The recent Full Bench decision from Fair Work Australia of Workpac Pty Ltd v Bambach  FWAFB 3206 has given rise to concern among some employers within Australia.
The facts of the case were not complicated. A truck driver was only employed by Workpac for two and a half months before he suffered a workplace injury and was unable to work again for over 14 months. After he was certified fit to return to pre-injury duties, he was notified by Workpac that his employment had been terminated. The employee then filed an unfair dismissal claim at Fair Work Australia.
Before Fair Work Australia, Workpac argued that the employee was not protected by the unfair dismissal laws because he had not completed the minimum qualifying period of six months “continuous service”. Workpac contended that the employee had only completed two and a half months continuous service from the time of employment to the date of injury. The employer further argued that the period in which the employee was receiving workers’ compensation benefits was an “excluded period” under section 22 of the Fair Work Act.
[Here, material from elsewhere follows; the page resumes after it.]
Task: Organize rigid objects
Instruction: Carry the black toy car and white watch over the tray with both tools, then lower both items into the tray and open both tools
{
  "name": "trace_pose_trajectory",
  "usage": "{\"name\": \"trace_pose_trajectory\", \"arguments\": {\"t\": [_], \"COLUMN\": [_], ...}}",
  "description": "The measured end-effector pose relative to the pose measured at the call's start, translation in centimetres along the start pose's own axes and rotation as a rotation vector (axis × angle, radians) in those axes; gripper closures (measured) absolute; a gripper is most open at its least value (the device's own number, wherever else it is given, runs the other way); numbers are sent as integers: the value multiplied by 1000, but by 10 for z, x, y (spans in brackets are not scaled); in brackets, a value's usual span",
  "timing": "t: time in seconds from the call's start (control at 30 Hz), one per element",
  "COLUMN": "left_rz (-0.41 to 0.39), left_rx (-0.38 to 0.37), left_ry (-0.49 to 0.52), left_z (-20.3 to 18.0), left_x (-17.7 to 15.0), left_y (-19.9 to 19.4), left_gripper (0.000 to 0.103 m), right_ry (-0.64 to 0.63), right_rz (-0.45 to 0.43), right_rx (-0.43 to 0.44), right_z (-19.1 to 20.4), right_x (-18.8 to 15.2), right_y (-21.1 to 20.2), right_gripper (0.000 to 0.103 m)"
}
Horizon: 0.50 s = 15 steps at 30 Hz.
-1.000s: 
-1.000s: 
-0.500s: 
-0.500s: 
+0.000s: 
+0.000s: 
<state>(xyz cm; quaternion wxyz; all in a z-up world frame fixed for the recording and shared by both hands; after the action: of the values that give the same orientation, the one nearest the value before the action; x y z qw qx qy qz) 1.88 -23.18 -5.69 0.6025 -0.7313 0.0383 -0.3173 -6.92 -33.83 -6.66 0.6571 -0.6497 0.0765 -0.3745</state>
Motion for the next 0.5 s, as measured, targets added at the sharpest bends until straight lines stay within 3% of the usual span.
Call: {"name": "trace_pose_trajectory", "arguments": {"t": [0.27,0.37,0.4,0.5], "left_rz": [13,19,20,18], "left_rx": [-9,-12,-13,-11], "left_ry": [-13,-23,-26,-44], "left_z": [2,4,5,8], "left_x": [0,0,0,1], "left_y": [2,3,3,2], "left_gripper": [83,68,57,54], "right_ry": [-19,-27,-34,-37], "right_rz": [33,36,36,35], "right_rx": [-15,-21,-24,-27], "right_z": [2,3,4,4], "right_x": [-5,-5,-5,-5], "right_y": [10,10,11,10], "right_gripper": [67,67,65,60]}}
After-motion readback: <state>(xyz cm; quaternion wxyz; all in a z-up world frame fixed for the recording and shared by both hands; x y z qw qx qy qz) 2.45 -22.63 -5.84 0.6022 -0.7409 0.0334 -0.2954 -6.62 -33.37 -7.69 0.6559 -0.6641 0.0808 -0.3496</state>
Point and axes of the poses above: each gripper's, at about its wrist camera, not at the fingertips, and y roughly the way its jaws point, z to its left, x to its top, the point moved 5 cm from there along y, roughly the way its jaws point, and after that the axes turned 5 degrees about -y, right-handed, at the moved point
Under section 22, some periods off work are not “continuous service”. These include any period of unpaid leave or unpaid authorised absence.
The Full Bench held in the appeal that the truck driver’s 14 month period off work on workers’ compensation was an “authorised absence” because it was “legally sanctioned” under workers’ compensation legislation. The consequence was that the benefits paid whilst on workers’ compensation were made pursuant to the employer’s legal obligation to do so with the result that the absence was an authorised paid absence from work. The Full Bench thus determined that the employee’s absence from work on workers’ compensation was not an excluded period for the purpose of “continuous service” under section 22 of the Fair Work Act.
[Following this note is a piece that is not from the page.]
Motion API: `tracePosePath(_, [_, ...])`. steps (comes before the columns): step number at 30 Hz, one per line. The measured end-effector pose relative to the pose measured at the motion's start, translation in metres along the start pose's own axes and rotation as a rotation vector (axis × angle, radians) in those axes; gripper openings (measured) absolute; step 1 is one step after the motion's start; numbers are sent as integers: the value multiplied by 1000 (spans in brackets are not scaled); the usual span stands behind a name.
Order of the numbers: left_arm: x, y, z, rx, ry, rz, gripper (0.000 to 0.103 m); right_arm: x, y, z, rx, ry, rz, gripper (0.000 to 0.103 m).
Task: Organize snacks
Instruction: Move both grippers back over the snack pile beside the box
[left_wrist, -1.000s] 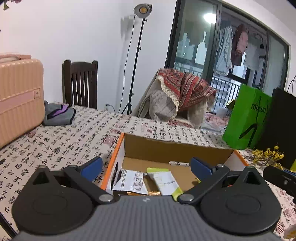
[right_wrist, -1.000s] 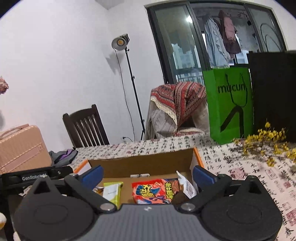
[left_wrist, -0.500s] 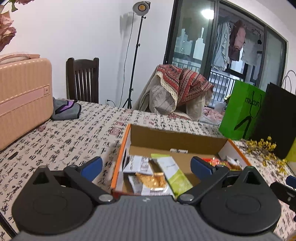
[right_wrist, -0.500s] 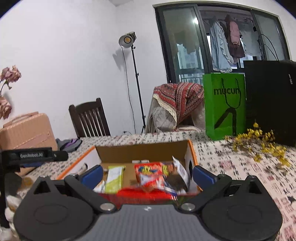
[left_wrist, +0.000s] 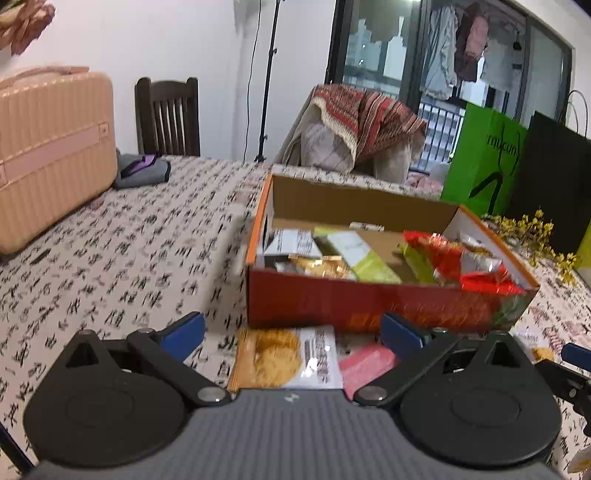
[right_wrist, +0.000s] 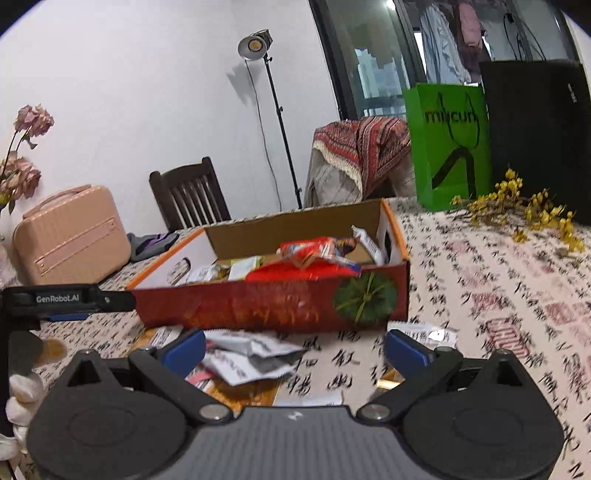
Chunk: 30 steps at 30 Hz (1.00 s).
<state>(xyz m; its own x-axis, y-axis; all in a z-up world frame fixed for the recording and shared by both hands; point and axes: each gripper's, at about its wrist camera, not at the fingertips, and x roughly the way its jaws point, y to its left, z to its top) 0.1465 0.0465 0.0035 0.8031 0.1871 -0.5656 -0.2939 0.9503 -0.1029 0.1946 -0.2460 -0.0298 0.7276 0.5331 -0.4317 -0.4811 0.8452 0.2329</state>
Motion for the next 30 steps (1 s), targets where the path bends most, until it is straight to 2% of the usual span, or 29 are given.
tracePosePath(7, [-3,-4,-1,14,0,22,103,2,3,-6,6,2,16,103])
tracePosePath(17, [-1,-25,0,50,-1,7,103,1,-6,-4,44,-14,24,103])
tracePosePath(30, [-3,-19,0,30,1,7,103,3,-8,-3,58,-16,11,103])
The consequence of this Full Bench decision is that the employee was protected by the unfair dismissal provisions of the Fair Work Act and hence Workpac as the employer, could not rely on the statutory qualifying period to avoid the procedural fairness requirements for a dismissal.
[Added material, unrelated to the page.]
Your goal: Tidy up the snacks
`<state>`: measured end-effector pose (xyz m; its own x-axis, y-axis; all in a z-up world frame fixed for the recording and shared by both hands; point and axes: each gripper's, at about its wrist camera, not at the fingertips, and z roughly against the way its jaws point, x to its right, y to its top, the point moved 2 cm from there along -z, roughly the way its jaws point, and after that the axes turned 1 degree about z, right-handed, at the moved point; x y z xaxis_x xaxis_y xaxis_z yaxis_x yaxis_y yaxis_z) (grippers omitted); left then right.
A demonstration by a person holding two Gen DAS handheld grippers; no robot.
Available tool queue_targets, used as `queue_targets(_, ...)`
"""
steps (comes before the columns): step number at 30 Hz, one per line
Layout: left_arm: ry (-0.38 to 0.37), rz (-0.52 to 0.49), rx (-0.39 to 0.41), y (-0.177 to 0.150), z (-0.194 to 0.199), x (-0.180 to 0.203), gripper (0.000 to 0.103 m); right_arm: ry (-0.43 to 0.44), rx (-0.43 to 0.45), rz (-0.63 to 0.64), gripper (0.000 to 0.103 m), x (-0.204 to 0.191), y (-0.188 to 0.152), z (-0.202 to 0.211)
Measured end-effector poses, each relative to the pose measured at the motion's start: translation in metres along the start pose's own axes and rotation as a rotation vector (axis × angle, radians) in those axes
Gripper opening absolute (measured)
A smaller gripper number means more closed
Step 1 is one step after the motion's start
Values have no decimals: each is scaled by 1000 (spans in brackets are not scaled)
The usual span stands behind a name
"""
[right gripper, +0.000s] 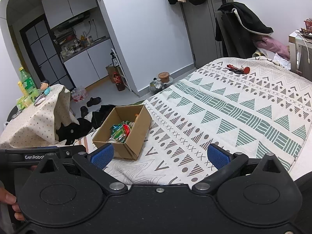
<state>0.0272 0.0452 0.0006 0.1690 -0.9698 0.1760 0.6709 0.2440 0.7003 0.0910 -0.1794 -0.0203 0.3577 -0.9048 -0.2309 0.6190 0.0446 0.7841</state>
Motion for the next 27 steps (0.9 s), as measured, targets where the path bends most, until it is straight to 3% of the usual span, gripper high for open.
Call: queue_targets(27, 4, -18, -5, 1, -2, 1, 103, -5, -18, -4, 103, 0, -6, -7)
For employers generally, the meaning of “continuous service” is significant not only when implementing any dismissal process in circumstances such as in this case, but also when calculating what an employee’s contractual entitlements might be.
This decision also provides a caution to employers when managing a workers’ compensation claim during the six month qualifying period, and indeed throughout an employee’s period of employment.
It has been reported that national industry groups are seeking to obtain an amendment of the definition of “continuous service” under the Fair Work Act to avoid the unsatisfactory consequence of this case from an employer’s perspective. However, until any amendment comes to pass, the outcome of this case will prevail.